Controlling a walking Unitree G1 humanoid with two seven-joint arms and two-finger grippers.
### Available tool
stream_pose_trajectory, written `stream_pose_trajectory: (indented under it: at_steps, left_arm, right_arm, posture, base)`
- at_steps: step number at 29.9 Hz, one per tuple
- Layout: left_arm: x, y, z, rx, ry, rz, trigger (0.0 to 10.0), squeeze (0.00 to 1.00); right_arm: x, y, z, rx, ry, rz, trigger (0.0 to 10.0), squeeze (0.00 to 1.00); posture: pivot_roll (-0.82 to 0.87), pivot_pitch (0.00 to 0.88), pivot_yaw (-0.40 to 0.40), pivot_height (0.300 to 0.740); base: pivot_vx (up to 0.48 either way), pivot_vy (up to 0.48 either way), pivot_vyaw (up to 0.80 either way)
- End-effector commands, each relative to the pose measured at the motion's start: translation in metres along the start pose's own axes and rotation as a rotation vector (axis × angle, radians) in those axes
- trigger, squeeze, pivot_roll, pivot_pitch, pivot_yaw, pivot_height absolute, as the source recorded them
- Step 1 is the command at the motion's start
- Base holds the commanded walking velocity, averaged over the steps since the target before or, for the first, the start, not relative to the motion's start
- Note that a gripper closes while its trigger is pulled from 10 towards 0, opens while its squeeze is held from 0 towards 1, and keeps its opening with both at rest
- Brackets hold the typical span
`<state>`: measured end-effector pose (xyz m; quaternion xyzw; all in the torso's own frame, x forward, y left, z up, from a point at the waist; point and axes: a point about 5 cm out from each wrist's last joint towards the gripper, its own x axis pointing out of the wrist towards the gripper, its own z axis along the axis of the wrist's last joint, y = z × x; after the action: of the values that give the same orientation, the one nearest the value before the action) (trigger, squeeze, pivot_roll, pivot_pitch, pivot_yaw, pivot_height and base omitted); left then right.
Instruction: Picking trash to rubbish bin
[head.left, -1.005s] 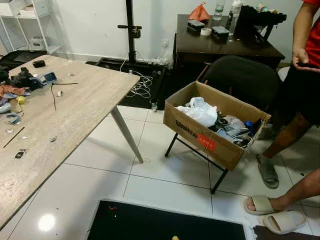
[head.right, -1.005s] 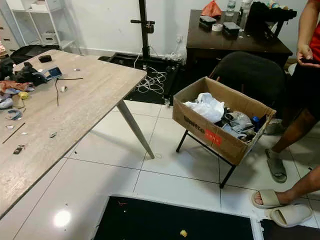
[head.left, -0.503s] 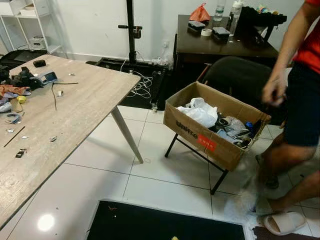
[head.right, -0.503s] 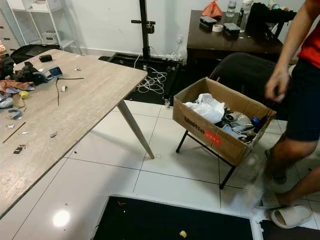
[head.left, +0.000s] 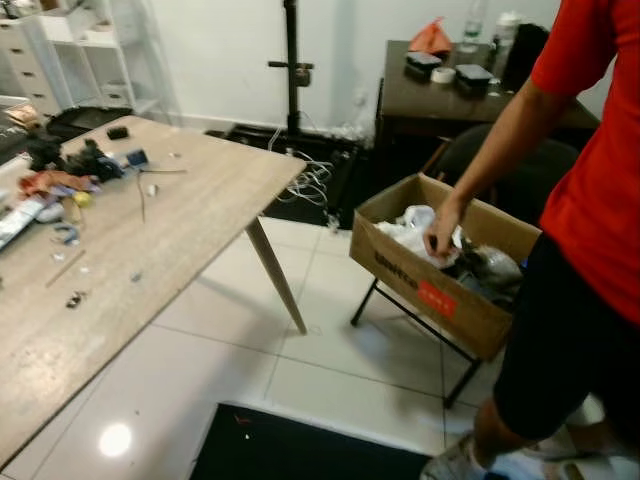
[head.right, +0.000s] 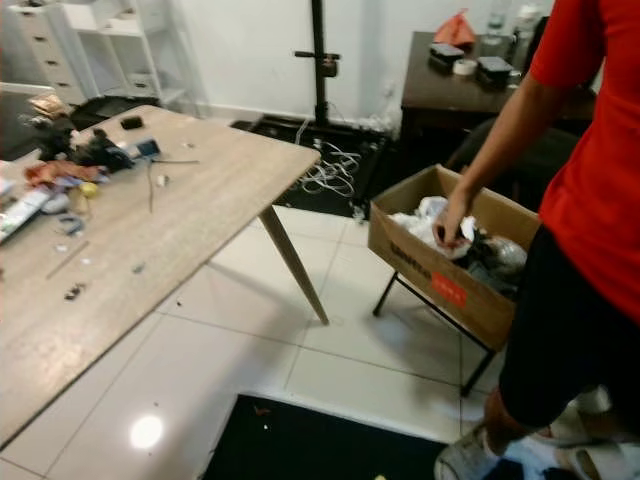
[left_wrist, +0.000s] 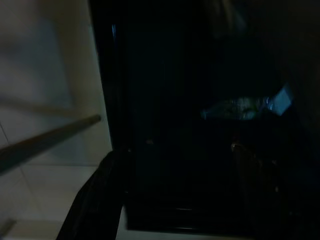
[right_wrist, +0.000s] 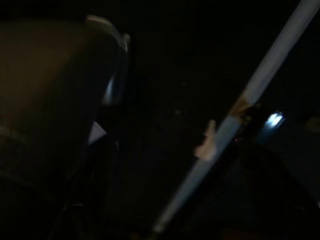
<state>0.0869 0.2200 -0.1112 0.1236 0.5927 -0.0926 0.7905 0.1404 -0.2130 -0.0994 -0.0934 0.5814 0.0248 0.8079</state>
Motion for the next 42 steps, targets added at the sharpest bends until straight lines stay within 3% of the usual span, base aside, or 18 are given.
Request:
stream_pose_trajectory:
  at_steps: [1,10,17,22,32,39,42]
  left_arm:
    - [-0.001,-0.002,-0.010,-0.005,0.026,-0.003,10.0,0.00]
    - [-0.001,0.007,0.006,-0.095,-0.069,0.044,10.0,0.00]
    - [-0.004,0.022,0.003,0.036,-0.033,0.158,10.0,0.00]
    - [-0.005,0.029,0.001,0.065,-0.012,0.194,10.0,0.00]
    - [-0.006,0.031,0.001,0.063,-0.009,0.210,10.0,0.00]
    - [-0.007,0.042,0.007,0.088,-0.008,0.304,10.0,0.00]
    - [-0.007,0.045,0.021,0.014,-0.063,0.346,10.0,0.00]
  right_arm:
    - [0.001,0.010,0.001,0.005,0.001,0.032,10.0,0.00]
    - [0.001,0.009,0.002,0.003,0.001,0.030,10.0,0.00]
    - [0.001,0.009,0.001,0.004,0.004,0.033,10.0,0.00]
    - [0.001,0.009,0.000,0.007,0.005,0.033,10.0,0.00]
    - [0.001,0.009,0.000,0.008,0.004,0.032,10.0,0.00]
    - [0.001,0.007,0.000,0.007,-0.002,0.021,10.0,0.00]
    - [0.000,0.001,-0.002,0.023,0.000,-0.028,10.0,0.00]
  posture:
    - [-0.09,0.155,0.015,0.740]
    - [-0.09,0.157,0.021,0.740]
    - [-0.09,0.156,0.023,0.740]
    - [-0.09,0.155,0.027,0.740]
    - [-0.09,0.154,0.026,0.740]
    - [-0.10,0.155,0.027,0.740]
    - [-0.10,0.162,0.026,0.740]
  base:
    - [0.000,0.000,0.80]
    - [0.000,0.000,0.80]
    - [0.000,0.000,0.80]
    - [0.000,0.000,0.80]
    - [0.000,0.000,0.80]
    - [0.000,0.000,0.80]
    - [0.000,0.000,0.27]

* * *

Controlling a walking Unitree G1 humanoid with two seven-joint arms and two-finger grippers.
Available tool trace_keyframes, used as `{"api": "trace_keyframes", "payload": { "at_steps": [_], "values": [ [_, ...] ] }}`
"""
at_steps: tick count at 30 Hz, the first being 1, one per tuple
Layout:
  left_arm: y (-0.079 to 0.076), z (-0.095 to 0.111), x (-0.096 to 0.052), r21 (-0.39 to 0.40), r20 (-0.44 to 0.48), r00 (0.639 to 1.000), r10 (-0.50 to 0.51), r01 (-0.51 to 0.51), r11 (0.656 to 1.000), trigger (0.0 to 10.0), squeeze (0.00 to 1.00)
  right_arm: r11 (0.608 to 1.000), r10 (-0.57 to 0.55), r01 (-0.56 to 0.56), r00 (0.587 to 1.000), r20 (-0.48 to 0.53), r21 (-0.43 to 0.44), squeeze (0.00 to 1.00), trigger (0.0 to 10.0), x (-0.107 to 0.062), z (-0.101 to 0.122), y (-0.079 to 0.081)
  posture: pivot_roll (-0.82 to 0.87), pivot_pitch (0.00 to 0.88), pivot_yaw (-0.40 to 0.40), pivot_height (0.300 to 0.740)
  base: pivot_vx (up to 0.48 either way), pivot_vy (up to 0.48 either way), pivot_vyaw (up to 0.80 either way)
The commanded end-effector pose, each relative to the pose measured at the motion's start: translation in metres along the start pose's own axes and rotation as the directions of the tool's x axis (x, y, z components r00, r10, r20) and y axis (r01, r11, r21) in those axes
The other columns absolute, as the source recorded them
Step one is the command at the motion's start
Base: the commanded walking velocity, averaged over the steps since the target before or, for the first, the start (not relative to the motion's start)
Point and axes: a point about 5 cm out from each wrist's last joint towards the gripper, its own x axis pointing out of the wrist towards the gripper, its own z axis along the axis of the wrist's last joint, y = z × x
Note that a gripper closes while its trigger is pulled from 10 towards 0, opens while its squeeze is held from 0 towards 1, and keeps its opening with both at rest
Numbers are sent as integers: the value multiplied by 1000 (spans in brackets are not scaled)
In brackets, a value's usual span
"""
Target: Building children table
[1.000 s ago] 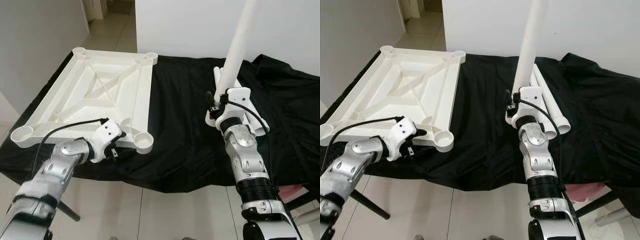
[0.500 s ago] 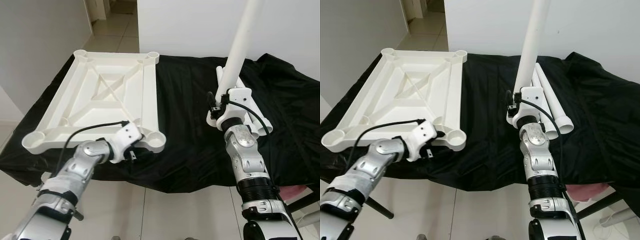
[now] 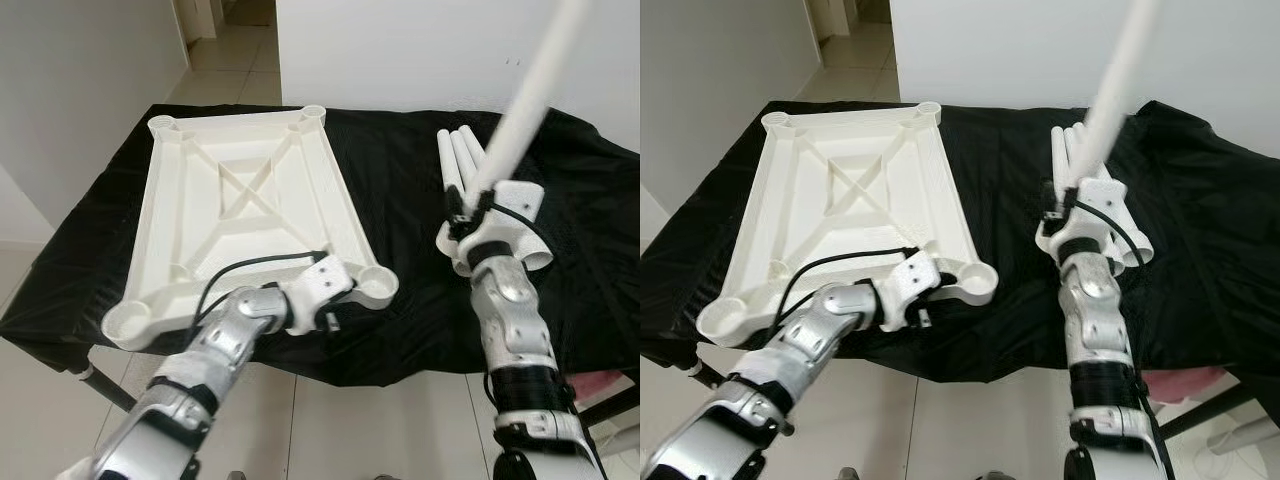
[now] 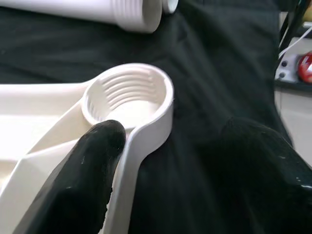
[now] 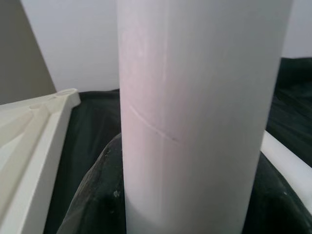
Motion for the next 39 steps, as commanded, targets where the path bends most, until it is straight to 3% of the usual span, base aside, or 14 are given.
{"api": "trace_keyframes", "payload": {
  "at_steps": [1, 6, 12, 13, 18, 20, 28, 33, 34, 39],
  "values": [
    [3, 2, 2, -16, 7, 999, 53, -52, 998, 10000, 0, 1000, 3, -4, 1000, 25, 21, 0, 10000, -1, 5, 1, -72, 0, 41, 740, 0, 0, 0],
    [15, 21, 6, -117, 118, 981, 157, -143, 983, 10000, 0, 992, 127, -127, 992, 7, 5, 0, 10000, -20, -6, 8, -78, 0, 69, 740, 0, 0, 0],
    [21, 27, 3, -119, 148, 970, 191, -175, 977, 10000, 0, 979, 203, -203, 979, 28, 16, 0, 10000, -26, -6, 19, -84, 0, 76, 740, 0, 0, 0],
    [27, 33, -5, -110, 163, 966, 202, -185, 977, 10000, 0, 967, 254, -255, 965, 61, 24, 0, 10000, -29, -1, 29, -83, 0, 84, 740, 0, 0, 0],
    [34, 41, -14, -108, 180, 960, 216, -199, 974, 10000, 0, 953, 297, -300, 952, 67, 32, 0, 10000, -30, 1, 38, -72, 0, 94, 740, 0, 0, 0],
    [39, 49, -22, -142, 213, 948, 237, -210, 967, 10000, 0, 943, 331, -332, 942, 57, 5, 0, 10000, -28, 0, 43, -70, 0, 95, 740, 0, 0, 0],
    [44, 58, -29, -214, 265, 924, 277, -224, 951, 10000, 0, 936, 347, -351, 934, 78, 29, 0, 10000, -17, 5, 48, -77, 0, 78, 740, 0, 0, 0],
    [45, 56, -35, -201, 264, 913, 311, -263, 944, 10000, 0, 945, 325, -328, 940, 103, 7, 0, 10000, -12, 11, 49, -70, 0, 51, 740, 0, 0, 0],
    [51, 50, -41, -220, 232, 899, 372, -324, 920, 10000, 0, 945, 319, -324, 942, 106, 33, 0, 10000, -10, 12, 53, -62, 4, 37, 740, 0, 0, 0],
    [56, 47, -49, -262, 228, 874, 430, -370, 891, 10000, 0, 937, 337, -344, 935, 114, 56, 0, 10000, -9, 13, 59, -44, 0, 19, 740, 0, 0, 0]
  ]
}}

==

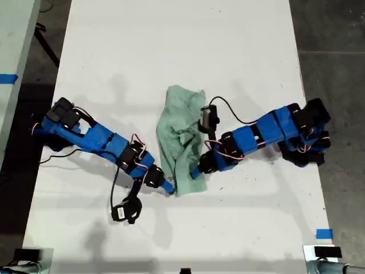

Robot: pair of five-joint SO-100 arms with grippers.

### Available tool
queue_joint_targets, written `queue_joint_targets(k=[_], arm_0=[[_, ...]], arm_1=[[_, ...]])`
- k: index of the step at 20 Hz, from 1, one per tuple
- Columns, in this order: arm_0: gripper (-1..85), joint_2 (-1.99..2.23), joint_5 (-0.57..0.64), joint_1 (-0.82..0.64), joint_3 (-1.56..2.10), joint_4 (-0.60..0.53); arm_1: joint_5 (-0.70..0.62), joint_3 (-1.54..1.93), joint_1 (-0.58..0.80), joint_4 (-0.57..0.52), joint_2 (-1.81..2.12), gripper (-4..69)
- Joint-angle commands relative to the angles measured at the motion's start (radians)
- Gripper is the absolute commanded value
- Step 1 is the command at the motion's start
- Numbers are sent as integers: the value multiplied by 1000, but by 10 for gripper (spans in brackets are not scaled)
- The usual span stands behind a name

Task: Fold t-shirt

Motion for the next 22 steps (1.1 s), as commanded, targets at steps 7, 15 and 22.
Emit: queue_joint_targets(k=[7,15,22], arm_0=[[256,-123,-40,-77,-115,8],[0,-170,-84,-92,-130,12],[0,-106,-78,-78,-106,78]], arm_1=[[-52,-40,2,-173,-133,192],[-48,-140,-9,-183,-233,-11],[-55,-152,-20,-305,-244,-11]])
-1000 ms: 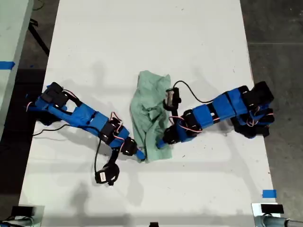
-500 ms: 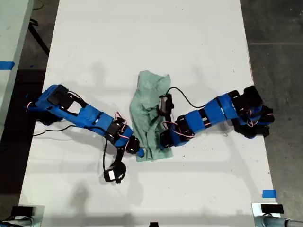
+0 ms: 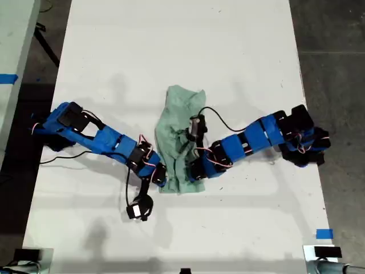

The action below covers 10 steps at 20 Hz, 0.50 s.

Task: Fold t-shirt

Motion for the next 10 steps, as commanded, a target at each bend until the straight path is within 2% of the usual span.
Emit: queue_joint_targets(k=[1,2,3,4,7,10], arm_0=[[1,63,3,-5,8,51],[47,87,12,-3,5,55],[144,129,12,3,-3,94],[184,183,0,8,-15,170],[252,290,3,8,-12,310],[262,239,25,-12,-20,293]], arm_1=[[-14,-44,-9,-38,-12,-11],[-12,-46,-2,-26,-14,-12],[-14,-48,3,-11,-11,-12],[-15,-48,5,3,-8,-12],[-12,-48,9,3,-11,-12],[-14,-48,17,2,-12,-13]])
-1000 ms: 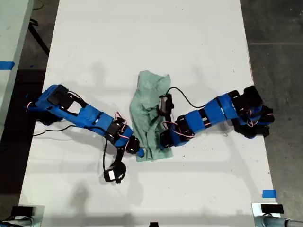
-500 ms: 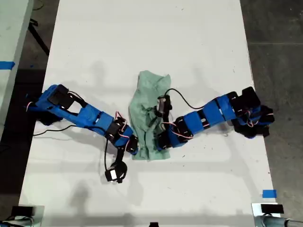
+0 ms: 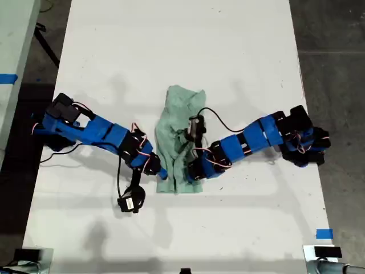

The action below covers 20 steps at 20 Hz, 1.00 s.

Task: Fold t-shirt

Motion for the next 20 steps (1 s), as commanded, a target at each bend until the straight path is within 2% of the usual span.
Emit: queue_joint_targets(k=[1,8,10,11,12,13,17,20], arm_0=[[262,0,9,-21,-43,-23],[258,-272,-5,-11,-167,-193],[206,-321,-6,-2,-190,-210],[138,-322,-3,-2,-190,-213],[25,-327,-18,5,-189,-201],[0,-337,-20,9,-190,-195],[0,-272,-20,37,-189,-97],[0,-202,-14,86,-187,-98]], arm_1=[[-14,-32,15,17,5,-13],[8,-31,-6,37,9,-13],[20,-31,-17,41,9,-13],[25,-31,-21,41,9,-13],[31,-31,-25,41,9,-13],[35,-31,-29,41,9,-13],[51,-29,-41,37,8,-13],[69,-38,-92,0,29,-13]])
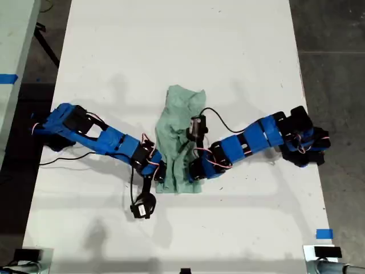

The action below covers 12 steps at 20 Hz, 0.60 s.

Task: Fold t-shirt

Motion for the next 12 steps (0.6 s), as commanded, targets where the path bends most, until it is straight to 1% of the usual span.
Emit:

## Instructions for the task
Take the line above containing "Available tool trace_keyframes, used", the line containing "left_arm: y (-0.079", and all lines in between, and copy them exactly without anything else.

## Exercise response
Available tool trace_keyframes, used as `{"api": "trace_keyframes", "payload": { "at_steps": [_], "values": [ [_, ...] ] }}`
"""
at_steps: tick count at 30 Hz, the first being 1, one per tuple
Layout:
  left_arm: y (-0.079 to 0.076), z (-0.095 to 0.111), x (-0.096 to 0.052), r21 (-0.39 to 0.40), r20 (-0.44 to 0.48), r00 (0.639 to 1.000), r10 (-0.50 to 0.51), r01 (-0.51 to 0.51), r11 (0.656 to 1.000), trigger (0.0 to 10.0), squeeze (0.00 to 1.00)

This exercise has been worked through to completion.